La denominada “pareja imperial” del contrabando hizo una demostración de cómo una actividad ilegal puede dar una vida de ostentación. Pero para esto se necesita tener impunidad y eso lo muestran Norma Espínola y su esposo Alberto, Beto-í. Mostrando un desprecio hacia las leyes nacionales, y a través de las redes sociales exhibieron la camioneta de paquete que le regalaron a su hija de 16 años, que es menor, y no puede conducir. Para coronar, la “patrona” quiere ser concejal.
En la ciudad de Presidente Franco, la opulencia de una familia ha vuelto a encender las alarmas de la comunidad.
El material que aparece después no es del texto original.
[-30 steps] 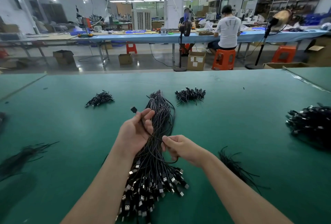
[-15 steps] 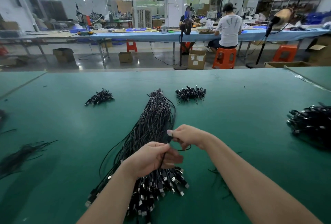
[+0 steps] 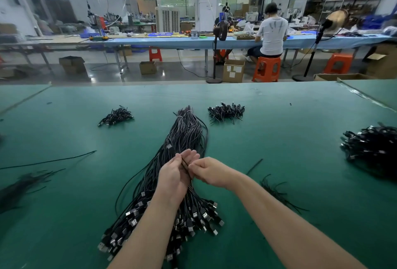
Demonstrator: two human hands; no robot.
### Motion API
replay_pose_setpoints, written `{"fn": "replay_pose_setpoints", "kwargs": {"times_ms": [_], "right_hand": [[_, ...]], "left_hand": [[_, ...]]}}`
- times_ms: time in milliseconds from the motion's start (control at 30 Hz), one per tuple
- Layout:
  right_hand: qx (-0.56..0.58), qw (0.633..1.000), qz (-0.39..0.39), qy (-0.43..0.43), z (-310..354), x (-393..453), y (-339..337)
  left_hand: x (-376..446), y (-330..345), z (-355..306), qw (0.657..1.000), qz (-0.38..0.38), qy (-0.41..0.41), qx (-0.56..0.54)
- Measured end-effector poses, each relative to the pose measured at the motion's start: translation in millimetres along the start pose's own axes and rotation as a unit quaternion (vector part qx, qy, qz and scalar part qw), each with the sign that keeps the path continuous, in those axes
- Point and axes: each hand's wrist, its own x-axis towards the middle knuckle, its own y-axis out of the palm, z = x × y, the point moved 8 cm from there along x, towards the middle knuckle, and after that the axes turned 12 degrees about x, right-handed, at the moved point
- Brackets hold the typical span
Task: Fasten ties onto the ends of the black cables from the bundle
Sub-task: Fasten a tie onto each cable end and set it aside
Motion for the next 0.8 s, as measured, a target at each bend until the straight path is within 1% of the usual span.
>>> {"fn": "replay_pose_setpoints", "kwargs": {"times_ms": [100, 200, 300, 400, 467, 533, 600, 667, 733, 800], "right_hand": [[0.037, 0.999, 0.004, 0.006, -12.9, 0.2, 8.8], [0.038, 0.999, 0.014, 0.003, -20.4, 2.4, 15.1], [0.012, 1.000, 0.016, 0.004, -29.8, 5.1, 15.1], [-0.011, 1.000, 0.023, 0.017, -42.3, 6.2, 13.9], [-0.014, 0.999, 0.029, 0.014, -42.9, 5.9, 11.9], [-0.056, 0.997, 0.058, 0.001, -37.5, 5.7, 11.7], [-0.144, 0.985, 0.096, 0.002, -33.8, 7.8, 11.6], [-0.254, 0.960, 0.119, 0.008, -32.4, 14.8, 8.0], [-0.331, 0.935, 0.125, 0.026, -27.5, 21.8, 4.6], [-0.355, 0.926, 0.120, 0.038, -19.9, 27.8, 4.7]], "left_hand": [[0.8, -3.1, -6.9, 0.999, -0.014, 0.017, -0.030], [1.1, -3.5, -9.4, 0.998, -0.004, 0.027, -0.064], [1.1, -6.6, -13.4, 0.998, 0.016, 0.041, -0.054], [0.3, -14.1, -21.9, 0.998, 0.028, 0.047, -0.019], [-3.2, -15.9, -24.2, 0.997, 0.055, 0.037, 0.031], [-9.9, -15.7, -22.2, 0.988, 0.107, 0.021, 0.105], [-18.9, -16.7, -15.5, 0.962, 0.167, 0.000, 0.214], [-28.0, -18.4, -2.9, 0.924, 0.205, -0.019, 0.321], [-33.4, -18.5, 10.9, 0.904, 0.202, -0.035, 0.375], [-35.0, -18.3, 19.3, 0.901, 0.172, -0.040, 0.396]]}}
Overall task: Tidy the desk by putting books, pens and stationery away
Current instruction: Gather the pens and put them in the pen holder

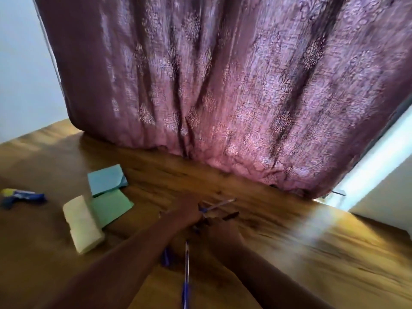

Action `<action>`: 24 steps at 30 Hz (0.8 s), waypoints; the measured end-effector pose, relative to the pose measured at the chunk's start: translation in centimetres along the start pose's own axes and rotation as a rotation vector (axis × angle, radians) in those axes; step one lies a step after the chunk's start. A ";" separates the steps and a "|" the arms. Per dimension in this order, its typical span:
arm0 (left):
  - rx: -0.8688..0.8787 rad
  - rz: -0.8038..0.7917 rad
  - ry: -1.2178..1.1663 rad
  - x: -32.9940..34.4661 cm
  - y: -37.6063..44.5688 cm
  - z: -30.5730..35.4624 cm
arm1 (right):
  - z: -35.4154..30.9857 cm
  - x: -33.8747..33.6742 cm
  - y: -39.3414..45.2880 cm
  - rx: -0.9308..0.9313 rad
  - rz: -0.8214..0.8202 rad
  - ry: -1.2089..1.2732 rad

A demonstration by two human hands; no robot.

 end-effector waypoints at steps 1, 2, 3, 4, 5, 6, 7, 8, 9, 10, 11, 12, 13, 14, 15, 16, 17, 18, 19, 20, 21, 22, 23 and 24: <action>0.007 0.006 0.015 0.0 0.0 0.4 | 0.3 0.2 -0.3 0.004 -0.015 -0.014; 0.009 0.009 0.028 0.1 0.2 0.8 | 0.8 0.4 -0.7 0.002 0.031 -0.052; 0.012 0.018 0.012 0.2 0.4 1.0 | 1.4 0.5 -1.3 0.019 0.049 -0.089; 0.024 0.030 -0.016 0.3 0.5 1.7 | 2.0 0.7 -2.1 0.044 0.031 -0.090; 0.039 0.035 -0.057 0.2 0.5 2.5 | 2.7 1.1 -3.1 0.070 -0.013 -0.072; 0.061 0.040 -0.090 -0.1 0.4 3.5 | 3.1 1.1 -4.1 0.087 -0.013 -0.048; 0.095 0.047 -0.132 -0.3 0.3 5.1 | 3.8 0.8 -5.4 0.110 0.037 -0.021; 0.131 0.063 -0.193 -0.6 0.2 6.8 | 4.3 0.0 -6.8 0.127 0.125 -0.018; 0.174 0.086 -0.277 -0.8 0.2 8.9 | 5.1 -1.0 -8.4 0.169 0.204 0.005; 0.208 0.117 -0.384 -1.1 0.0 11.0 | 6.1 -2.1 -10.2 0.218 0.293 0.073; 0.241 0.147 -0.512 -1.4 0.0 12.8 | 7.1 -3.2 -11.9 0.275 0.375 0.171; 0.290 0.137 -0.642 -1.3 -0.2 15.4 | 8.6 -4.4 -14.3 0.348 0.453 0.275; 0.342 0.110 -0.768 -1.3 -0.5 17.5 | 10.0 -5.7 -16.4 0.419 0.532 0.385; 0.401 0.069 -0.889 -1.2 -1.0 19.9 | 11.6 -6.9 -18.9 0.490 0.636 0.479; 0.463 -0.008 -1.007 -0.5 -1.5 23.0 | 13.4 -8.3 -22.1 0.578 0.751 0.554; 0.502 -0.096 -1.123 0.3 -2.2 25.7 | 15.1 -9.4 -25.1 0.658 0.863 0.629; 0.530 -0.192 -1.195 1.4 -3.0 28.7 | 17.1 -10.1 -28.5 0.742 0.964 0.700; 0.539 -0.280 -1.227 2.8 -3.7 31.5 | 19.0 -10.5 -31.7 0.812 1.065 0.763; 0.550 -0.355 -1.205 4.3 -4.5 34.1 | 20.7 -10.7 -34.9 0.878 1.172 0.820; 0.564 -0.424 -1.192 5.6 -5.4 36.6 | 22.4 -10.6 -37.9 0.927 1.284 0.875; 0.589 -0.475 -1.192 7.0 -6.0 38.5 | 23.6 -10.5 -40.2 0.948 1.394 0.935; 0.599 -0.526 -1.225 8.3 -6.8 40.6 | 24.7 -10.2 -42.2 0.951 1.484 0.999; 0.603 -0.559 -1.236 9.6 -7.4 42.5 | 25.6 -9.9 -43.8 0.950 1.542 1.044; 0.604 -0.587 -1.252 10.8 -7.9 44.2 | 26.4 -9.5 -45.0 0.950 1.568 1.068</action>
Point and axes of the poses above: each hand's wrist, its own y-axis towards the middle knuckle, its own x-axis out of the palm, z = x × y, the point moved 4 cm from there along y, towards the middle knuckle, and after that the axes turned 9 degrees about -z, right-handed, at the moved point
Norma Espínola Roa y su esposo, Alberto, conocido popularmente en el submundo del contrabando como “Beto-í”, conocidos como la “pareja imperial del contrabando”, protagonizaron recientemente una fiesta de cumpleaños que ha desatado indignación.

La celebración, realizada con un nivel de derroche inusual, fue organizada para conmemorar los 16 años de su hija mayor.
El evento no solo se destacó por sus excesos, sino por el polémico regalo entregado a la menor: una camioneta cero kilómetros, un vehículo de alta gama que ha sido el centro de las críticas por el mensaje que envía sobre el origen de los recursos de esta familia.
La trayectoria de la pareja es un secreto a voces en la frontera. Norma Espínola y “Beto-í” han construido un estilo de vida basado, según denuncias recurrentes, en el ingreso de mercaderías de contrabando desde la Argentina.
El poder económico alcanzado por la pareja del contrabando ha sido tal que, en años anteriores, han llegado a operar un puerto clandestino en la zona de la península, burlando los controles estatales y consolidando una estructura que, según denuncian los comerciantes locales, atenta contra la economía formal.
Esto es lo que logra el contrabando: deja millonarios a unos pocos mientras hunde a muchos otros que intentan trabajar dentro de la legalidad”, comentan vecinos del distrito, quienes ven con preocupación cómo la impunidad parece rodear a este clan.
FARRAS y POLÍTICA
Lo que más cuestiona la ciudadanía franqueña es la reciente incursión de Norma Espínola, la “patrona” del contrabando en la política local. Norma Espínola Roa es precandidata a ocupar una banca en la Junta Municipal de Presidente Franco.
Este proyecto electoral se presenta bajo un manto de cuestionamientos, ya que existen dudas de qué intereses defenderá quien, según los antecedentes, ha conseguido todo el dinero que tiene al margen de las leyes nacionales.
La ostentación exhibida en la fiesta de la joven, donde el derroche fue la nota principal, es, para muchos, una bofetada a los trabajadores que sufren la competencia desleal de los productos que ingresan de manera ilícita.
La comunidad franqueña observa ahora con atención si los organismos de control tomarán cartas en el asunto ante la exposición pública de esta familia y si el historial de actividades ilegales será un impedimento real para las aspiraciones políticas de la «patrona» del contrabando en la zona.